### [The problem]
Copy out the data in full, keeping each line exactly as it reads.

### [Given material]
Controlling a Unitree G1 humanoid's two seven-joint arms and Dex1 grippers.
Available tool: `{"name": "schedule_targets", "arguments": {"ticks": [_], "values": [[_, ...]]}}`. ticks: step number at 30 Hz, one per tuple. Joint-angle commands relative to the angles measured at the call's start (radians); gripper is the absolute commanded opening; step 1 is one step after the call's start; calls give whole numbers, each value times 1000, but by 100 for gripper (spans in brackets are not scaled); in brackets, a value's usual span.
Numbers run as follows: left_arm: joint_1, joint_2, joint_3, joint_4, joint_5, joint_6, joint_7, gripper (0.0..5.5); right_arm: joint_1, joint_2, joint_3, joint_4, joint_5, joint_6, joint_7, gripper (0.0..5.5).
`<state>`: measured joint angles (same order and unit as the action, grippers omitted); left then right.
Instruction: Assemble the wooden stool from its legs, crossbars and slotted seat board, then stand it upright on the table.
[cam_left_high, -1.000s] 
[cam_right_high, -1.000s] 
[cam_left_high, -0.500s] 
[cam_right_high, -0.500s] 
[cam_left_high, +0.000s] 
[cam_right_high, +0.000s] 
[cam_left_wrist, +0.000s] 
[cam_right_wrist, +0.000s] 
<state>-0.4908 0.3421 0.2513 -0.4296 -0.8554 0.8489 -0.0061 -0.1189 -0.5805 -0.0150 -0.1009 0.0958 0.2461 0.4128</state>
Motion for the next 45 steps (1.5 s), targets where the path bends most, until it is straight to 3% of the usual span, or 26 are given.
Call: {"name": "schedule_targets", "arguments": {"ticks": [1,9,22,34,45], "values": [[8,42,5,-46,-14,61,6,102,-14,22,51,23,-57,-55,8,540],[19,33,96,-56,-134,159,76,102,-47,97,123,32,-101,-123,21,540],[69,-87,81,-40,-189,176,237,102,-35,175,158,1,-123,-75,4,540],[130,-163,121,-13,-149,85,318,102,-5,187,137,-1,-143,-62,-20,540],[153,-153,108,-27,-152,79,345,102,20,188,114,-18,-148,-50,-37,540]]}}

### [Task solution]
Controlling a Unitree G1 humanoid's two seven-joint arms and Dex1 grippers.
Available tool: `{"name": "schedule_targets", "arguments": {"ticks": [_], "values": [[_, ...]]}}`. ticks: step number at 30 Hz, one per tuple. Joint-angle commands relative to the angles measured at the call's start (radians); gripper is the absolute commanded opening; step 1 is one step after the call's start; calls give whole numbers, each value times 1000, but by 100 for gripper (spans in brackets are not scaled); in brackets, a value's usual span.
Numbers run as follows: left_arm: joint_1, joint_2, joint_3, joint_4, joint_5, joint_6, joint_7, gripper (0.0..5.5); right_arm: joint_1, joint_2, joint_3, joint_4, joint_5, joint_6, joint_7, gripper (0.0..5.5).
`<state>`: measured joint angles (same order and unit as the action, grippers omitted); left then right.
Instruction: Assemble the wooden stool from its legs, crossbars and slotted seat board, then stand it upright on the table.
[cam_left_high, -1.000s] 
[cam_right_high, -1.000s] 
[cam_left_high, -0.500s] 
[cam_right_high, -0.500s] 
[cam_left_high, +0.000s] 
[cam_right_high, +0.000s] 
[cam_left_wrist, +0.000s] 
[cam_right_wrist, +0.000s] 
<state>-0.4908 0.3421 0.2513 -0.4296 -0.8554 0.8489 -0.0061 -0.1189 -0.5805 -0.0150 -0.1009 0.0958 0.2461 0.4128</state>
Motion for the next 45 steps (1.5 s), targets where the path bends most, until it is straight to 3% of the usual span, or 26 are given.
Call: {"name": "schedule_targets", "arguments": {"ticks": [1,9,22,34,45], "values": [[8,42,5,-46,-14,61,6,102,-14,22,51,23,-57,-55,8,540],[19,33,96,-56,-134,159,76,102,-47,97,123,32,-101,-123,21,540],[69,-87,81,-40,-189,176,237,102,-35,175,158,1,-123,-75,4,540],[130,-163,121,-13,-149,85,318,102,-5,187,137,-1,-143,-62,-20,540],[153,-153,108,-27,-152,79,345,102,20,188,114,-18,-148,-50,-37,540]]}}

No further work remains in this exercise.